Is there any tool to check hardware problems which lead to cuda/cudnn error?

Hi every one, recently I’ve been nagged by incessant cuda errors occuring to my RTX 4090 when I am running my pytorch code:

I’ve running my code stably for months before the cuda error sudden popped up. The first time I met those errors, I fixed by reinstalling the driver. But reinstalling does not work out for this time. I’ve also tried reinstalling my system, using docker images, strictly inspect my software dependencies, but the errors keep showing up after hundreds or thousands of iterations. I checked the validity of my code by running on another 4090. So basically, software-related issues have been ruled out.

My quesetion is: if, by any chance, there is hardware problems in my RTX4090 leading to cuda error, how can I determine it? I have tried Furmark and 3Dmark, but they didn’t show any sign of hardware problem.

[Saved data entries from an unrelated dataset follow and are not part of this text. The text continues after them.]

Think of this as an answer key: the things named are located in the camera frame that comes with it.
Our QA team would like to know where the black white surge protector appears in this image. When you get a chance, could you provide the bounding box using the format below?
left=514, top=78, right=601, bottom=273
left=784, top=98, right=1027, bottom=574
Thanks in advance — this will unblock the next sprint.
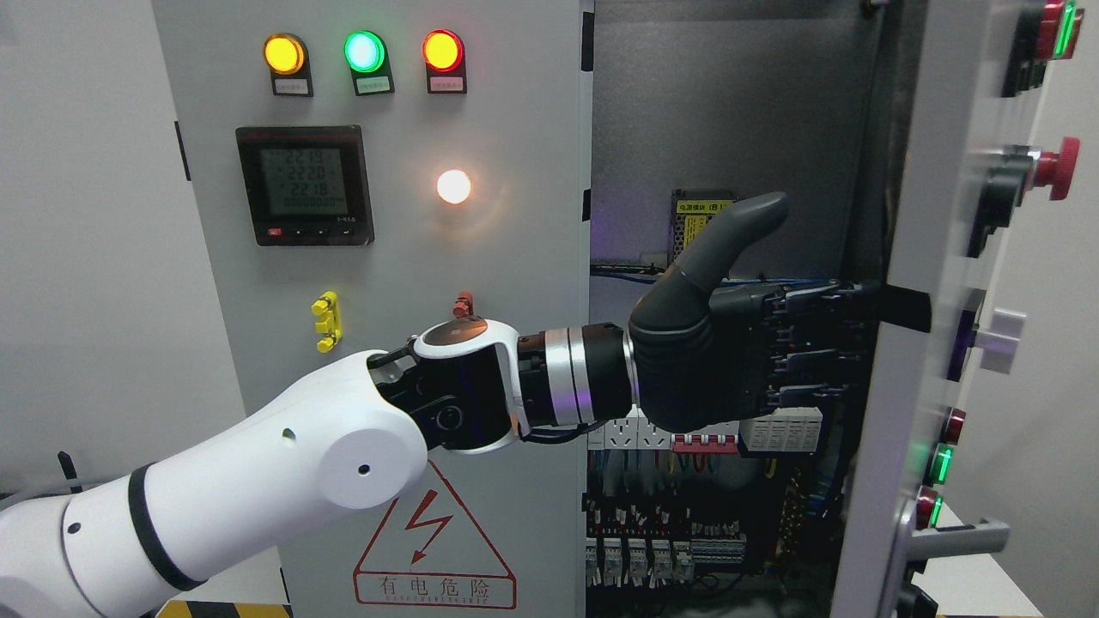
left=739, top=407, right=824, bottom=455

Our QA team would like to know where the white knob selector switch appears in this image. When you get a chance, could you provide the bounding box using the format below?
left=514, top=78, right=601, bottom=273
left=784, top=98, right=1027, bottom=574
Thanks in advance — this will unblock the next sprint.
left=946, top=308, right=1028, bottom=382

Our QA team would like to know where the red indicator lamp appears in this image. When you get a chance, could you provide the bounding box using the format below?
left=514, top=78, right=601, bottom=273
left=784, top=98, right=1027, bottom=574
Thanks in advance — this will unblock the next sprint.
left=422, top=30, right=467, bottom=93

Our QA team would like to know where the silver door handle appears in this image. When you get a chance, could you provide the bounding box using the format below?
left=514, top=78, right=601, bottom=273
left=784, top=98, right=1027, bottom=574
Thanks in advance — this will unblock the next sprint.
left=877, top=500, right=1011, bottom=617

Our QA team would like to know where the black box with antenna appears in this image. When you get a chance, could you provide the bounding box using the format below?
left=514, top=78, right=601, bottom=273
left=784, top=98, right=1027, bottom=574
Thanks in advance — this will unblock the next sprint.
left=58, top=450, right=84, bottom=494

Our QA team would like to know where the grey cabinet door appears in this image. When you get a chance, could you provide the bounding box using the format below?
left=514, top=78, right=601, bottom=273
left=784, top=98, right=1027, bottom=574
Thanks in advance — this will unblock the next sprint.
left=829, top=0, right=1084, bottom=618
left=153, top=1, right=590, bottom=617

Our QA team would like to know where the yellow indicator lamp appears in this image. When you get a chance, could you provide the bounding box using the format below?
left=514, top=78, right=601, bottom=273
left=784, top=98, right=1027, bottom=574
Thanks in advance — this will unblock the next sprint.
left=263, top=33, right=313, bottom=97

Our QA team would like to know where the red emergency stop button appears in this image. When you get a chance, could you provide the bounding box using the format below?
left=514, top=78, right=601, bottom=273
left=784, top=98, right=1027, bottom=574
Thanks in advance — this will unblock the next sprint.
left=1002, top=136, right=1083, bottom=201

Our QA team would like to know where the red electric warning sticker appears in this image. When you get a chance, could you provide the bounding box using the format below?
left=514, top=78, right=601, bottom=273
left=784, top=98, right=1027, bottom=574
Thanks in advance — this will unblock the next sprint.
left=353, top=462, right=518, bottom=610

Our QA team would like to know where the red terminal connector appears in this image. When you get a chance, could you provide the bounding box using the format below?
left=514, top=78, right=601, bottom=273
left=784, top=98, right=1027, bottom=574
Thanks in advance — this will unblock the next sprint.
left=452, top=293, right=476, bottom=319

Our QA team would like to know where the black relay terminal row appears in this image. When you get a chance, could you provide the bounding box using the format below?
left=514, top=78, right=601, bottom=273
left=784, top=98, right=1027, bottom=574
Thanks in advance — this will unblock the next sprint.
left=581, top=494, right=750, bottom=588

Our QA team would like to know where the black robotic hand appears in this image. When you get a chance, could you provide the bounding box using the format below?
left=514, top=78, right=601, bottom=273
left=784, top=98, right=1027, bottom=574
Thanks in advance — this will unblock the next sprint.
left=628, top=192, right=882, bottom=432

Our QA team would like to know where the black digital power meter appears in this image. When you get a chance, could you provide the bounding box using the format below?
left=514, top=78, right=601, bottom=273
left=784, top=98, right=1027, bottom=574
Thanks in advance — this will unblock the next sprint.
left=235, top=124, right=374, bottom=246

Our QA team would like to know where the white double socket module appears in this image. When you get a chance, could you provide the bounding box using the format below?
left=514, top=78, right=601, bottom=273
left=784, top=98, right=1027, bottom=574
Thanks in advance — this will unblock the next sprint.
left=587, top=410, right=671, bottom=452

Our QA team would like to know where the green indicator lamp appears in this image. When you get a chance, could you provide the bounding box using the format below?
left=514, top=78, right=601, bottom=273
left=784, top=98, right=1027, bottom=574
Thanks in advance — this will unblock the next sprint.
left=343, top=30, right=395, bottom=95

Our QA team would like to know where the yellow terminal connector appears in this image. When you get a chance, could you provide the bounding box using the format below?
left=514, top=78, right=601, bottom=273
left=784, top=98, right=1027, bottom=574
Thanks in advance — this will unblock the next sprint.
left=311, top=290, right=343, bottom=354

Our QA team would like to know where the perforated metal power supply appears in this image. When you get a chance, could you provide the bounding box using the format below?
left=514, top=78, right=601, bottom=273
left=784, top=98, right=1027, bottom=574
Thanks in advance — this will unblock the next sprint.
left=668, top=188, right=741, bottom=263

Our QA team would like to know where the white glowing indicator lamp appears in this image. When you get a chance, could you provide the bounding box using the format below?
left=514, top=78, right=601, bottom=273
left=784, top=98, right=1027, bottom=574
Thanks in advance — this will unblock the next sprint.
left=436, top=169, right=471, bottom=206

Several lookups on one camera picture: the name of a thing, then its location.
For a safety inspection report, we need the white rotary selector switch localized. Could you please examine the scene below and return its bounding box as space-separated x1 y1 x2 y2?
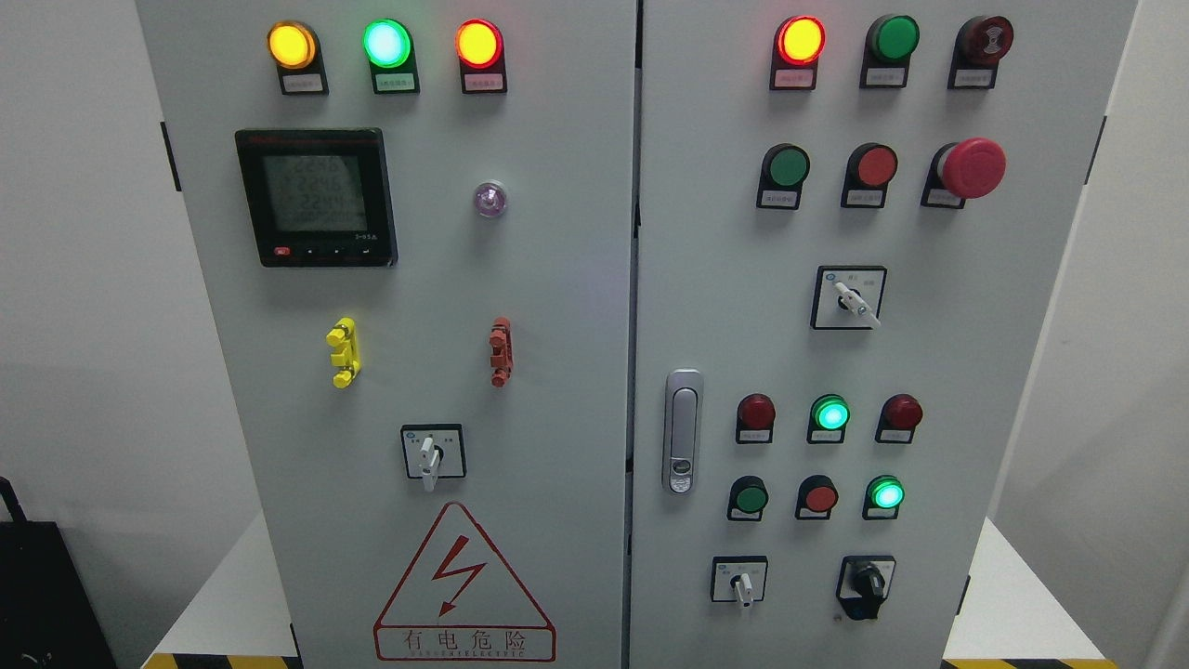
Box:
400 424 467 492

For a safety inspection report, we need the grey electrical cabinet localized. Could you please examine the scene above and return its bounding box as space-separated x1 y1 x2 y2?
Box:
136 1 1138 668

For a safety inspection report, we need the red terminal clip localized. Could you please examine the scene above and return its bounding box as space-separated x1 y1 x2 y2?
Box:
489 317 515 389

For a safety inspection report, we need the clear round lamp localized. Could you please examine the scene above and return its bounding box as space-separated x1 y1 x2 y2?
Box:
473 179 508 217

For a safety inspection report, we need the dark red indicator left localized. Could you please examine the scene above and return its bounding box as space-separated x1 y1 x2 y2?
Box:
735 393 776 444

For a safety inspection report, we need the dark red indicator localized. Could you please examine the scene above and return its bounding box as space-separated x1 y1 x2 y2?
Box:
735 393 776 444
875 393 924 444

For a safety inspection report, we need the green push button lower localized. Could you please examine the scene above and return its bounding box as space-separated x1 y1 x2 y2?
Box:
725 475 770 522

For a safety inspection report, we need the green push button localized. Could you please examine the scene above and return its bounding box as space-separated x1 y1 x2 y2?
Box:
725 475 770 522
755 143 811 209

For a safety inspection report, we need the green lit indicator middle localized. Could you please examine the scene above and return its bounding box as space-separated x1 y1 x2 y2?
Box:
806 393 850 444

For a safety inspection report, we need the yellow terminal clip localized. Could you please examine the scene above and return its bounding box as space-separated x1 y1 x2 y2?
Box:
323 317 361 389

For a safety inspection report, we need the green push button upper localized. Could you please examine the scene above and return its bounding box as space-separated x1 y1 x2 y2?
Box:
755 143 811 209

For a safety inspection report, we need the red push button lower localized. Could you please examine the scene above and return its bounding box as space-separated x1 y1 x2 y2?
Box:
794 474 839 520

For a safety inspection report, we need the red push button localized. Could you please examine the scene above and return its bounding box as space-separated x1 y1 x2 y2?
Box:
794 474 839 520
839 141 897 209

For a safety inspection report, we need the red electric hazard sticker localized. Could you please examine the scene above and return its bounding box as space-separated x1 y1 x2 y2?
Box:
372 501 556 663

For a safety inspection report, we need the black digital power meter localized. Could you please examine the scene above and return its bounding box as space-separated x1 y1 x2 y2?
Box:
234 127 400 269

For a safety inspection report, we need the orange-red indicator light left door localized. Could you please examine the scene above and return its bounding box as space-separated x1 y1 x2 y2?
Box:
455 18 508 94

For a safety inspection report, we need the dark red indicator right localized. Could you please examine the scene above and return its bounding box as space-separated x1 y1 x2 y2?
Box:
875 393 924 444

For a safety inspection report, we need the red push button upper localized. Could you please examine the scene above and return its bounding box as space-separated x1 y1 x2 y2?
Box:
839 141 897 209

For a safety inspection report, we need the green lit button lower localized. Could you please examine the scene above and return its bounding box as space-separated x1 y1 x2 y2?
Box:
862 474 905 520

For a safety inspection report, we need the green indicator light top left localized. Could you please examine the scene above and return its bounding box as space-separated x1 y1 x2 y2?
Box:
361 18 420 95

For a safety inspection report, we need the red lit indicator right door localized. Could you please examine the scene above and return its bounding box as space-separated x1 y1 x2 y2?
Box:
769 14 828 90

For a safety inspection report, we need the red emergency stop button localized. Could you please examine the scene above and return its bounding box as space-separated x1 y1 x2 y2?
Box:
919 138 1007 209

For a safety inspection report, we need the yellow indicator light top left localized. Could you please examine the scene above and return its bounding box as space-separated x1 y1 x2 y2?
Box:
268 20 331 95

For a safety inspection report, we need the green indicator unlit top right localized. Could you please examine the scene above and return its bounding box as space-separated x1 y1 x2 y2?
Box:
858 14 921 89

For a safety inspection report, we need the dark red buzzer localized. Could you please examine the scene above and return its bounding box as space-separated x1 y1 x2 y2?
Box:
946 14 1014 90

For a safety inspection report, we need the silver door handle lock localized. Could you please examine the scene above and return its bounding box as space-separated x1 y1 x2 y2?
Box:
662 370 704 494

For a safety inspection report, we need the white selector switch upper right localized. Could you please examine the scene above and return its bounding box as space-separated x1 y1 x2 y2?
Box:
810 266 888 332

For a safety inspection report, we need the white selector switch lower right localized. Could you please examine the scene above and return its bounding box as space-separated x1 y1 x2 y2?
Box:
711 555 768 610

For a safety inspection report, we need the black knob selector switch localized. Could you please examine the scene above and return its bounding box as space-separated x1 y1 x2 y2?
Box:
835 555 897 620

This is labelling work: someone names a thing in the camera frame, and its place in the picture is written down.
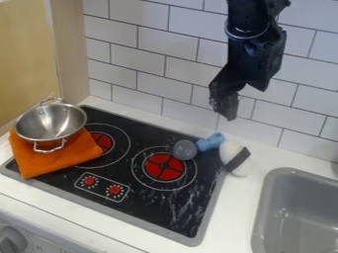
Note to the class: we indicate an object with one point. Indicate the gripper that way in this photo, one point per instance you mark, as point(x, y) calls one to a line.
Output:
point(257, 59)

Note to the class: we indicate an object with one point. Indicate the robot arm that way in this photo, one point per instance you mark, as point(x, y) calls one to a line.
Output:
point(248, 13)

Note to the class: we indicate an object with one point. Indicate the silver pot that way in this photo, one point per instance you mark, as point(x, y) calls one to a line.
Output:
point(49, 123)

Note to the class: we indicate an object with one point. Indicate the blue toy spoon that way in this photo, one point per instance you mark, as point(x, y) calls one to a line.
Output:
point(196, 146)

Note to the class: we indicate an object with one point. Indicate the white toy sushi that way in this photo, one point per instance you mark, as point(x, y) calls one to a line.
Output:
point(236, 158)

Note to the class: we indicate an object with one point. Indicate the toy stove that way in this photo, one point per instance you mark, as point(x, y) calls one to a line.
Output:
point(132, 178)

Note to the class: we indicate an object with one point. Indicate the toy sink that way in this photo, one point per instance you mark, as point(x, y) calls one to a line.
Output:
point(297, 210)

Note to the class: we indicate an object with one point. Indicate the orange cloth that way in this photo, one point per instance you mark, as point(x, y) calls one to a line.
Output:
point(53, 154)

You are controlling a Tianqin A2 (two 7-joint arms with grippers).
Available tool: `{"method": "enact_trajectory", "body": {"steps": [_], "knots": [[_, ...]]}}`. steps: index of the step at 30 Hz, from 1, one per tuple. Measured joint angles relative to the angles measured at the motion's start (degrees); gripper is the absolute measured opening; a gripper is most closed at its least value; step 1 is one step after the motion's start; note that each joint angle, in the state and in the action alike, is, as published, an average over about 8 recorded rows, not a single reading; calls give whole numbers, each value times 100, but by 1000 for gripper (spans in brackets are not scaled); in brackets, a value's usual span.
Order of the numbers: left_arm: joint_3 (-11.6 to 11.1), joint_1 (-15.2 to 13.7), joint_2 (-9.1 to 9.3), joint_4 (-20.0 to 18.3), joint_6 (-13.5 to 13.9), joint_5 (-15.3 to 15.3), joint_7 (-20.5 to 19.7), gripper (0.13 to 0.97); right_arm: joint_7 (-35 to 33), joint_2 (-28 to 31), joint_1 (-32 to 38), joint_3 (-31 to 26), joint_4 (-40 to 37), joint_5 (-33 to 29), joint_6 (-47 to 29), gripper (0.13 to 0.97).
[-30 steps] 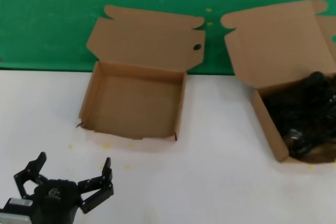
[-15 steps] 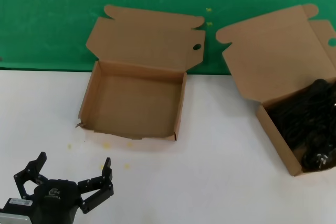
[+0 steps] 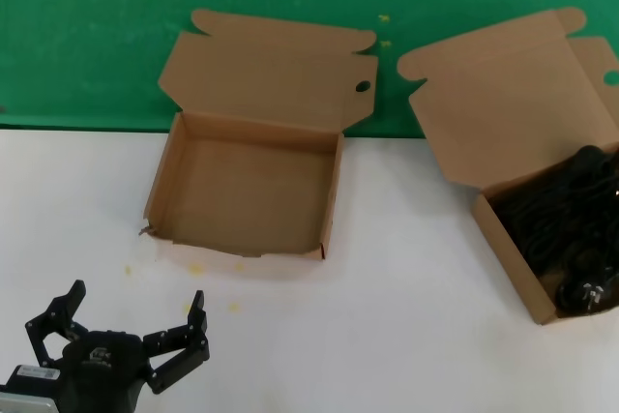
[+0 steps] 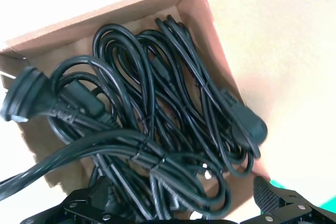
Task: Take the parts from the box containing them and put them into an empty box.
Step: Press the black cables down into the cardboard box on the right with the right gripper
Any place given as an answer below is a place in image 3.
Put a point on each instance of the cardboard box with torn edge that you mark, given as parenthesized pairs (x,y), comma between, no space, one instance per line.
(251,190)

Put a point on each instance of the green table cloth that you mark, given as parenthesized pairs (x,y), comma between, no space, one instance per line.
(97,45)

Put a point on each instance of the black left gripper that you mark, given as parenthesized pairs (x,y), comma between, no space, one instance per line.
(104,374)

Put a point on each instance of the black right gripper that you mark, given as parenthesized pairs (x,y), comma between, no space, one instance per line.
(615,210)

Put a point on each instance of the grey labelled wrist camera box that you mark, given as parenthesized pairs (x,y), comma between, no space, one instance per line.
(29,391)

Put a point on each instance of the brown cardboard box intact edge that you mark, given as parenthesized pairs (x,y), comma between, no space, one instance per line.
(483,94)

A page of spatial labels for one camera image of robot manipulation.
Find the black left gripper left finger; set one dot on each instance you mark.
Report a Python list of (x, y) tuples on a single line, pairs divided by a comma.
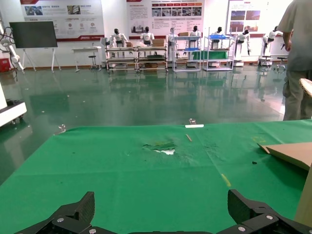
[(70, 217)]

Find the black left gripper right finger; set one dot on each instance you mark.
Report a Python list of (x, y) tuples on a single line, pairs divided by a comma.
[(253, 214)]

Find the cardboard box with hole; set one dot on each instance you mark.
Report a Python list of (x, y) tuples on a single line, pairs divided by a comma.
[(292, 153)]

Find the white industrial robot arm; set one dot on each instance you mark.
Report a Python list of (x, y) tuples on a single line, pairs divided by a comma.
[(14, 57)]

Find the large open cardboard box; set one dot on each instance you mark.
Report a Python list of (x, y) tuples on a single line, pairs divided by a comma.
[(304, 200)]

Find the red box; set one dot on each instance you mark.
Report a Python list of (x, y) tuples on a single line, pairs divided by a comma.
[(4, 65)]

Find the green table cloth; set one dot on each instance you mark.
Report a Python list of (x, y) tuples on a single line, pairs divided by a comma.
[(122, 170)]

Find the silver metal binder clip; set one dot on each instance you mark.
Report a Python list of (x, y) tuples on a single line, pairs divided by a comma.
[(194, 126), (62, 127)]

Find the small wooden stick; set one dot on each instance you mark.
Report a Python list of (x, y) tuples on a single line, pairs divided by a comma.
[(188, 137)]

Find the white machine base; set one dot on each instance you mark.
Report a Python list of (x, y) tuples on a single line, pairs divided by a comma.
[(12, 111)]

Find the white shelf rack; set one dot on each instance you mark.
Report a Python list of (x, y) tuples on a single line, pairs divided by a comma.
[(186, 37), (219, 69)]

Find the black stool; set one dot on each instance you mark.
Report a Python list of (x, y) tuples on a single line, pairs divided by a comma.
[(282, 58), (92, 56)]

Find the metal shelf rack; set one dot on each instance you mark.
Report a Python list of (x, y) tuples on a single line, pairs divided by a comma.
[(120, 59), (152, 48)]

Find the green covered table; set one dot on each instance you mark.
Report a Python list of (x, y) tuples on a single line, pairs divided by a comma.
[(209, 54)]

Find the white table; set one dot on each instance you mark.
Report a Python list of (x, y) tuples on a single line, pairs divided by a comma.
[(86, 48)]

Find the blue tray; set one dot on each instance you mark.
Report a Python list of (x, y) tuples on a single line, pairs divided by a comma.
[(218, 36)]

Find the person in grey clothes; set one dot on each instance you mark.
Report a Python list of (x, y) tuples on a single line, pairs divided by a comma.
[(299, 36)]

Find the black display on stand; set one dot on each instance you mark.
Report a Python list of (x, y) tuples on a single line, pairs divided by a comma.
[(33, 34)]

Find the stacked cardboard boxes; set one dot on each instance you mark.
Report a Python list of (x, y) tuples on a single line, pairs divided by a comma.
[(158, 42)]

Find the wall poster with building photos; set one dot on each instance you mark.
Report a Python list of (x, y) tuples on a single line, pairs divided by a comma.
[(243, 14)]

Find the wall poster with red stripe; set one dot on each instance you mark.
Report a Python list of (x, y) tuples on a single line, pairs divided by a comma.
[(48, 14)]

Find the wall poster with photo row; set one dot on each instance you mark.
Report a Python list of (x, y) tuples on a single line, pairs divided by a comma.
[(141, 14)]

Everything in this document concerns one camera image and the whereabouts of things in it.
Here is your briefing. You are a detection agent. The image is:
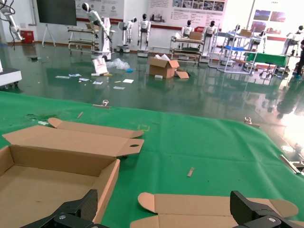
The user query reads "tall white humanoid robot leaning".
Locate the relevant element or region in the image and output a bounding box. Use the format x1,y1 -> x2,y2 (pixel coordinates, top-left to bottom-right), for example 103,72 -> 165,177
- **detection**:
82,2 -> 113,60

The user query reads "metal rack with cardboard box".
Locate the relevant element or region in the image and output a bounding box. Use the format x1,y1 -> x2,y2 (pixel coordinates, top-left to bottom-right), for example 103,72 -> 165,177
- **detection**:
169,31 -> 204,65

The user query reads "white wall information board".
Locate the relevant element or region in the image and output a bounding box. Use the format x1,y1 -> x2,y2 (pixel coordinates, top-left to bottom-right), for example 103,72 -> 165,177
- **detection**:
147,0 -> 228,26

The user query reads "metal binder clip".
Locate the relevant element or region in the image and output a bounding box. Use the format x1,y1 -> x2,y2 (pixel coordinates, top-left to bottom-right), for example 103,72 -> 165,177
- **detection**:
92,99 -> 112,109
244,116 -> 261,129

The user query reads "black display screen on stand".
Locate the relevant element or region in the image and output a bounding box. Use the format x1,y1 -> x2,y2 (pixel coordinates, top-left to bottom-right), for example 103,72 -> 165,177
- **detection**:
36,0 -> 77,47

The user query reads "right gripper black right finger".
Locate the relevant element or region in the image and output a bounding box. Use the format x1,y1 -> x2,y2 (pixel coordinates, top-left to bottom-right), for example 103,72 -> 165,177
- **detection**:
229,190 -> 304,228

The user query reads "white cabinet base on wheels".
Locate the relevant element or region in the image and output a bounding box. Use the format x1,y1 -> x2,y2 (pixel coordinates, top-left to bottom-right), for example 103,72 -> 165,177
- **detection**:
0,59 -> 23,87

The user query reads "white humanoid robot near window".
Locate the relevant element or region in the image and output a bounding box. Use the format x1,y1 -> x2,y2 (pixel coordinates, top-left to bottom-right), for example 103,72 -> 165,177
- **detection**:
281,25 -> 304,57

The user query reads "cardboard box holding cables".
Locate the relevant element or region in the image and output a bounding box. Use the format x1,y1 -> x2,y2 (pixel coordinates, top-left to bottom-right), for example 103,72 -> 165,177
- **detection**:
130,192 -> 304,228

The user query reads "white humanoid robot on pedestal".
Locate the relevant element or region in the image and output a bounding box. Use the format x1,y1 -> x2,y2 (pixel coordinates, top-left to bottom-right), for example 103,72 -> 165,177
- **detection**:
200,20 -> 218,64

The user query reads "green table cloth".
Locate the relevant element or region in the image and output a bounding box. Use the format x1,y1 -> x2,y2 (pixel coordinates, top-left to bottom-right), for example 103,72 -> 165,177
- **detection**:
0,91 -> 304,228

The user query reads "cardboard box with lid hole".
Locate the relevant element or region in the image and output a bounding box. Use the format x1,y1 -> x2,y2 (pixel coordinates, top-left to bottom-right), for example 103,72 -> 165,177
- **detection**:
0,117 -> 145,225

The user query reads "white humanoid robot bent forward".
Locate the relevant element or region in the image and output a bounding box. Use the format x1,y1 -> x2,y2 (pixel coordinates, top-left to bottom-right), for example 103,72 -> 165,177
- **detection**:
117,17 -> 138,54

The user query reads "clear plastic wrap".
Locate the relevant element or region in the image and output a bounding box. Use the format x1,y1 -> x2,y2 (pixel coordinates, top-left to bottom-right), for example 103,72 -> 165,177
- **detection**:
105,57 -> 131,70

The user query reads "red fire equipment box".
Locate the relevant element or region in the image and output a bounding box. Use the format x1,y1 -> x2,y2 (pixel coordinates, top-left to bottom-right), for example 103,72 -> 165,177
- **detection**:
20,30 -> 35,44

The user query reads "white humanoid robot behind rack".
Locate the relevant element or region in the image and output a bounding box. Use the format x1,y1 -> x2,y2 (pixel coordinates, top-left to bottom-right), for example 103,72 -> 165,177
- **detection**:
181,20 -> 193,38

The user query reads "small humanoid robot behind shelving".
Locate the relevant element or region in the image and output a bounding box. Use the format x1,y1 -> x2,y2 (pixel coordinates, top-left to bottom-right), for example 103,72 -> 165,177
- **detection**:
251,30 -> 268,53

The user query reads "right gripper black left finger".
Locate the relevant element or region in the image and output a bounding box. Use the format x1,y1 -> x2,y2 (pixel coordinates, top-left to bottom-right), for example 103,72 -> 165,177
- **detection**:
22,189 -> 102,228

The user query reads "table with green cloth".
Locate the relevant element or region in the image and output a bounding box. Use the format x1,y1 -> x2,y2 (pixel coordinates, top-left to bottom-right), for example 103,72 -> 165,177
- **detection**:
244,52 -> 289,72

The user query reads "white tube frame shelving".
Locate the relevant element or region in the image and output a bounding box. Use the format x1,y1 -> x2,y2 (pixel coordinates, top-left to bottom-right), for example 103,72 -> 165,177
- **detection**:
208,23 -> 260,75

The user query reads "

I made a summary of errors occuring to me:

  1. RuntimeError: CUDA error: an illegal memory access was encountered

Adding CUDA_LAUNCH_BLOCKING=1 gives another errors:

  1. CUBLAS_STATUS_EXECUTION_FAILED when calling cublasLtMatmul with transpose_mat1 1 transpose_mat2 0 m 256 n 16794 k 256 mat1_ld 256 mat2_ld 256 result_ld 256 abcType 0 computeType 68 scaleType 0
1 Like

Hi @Inkj , May i know how you are installing drivers.
The recommended way is -

I’ve encountered similar issues, with two GPUs at my disposal, one being an Asus ROG Strix RTX 4090 that operates flawlessly, and the other, a Gigabyte RTX 4090, displaying the same errors as yours. I’m unable to train models on PyTorch, despite having reinstalled various versions of the CUDA libraries thousands of times. Benchmarks seem to run fine, and I’ve reached out to the seller and even sent it in for repairs, but the problem persists unresolved. I’ve been grappling with this for half a year now and still haven’t found a solution.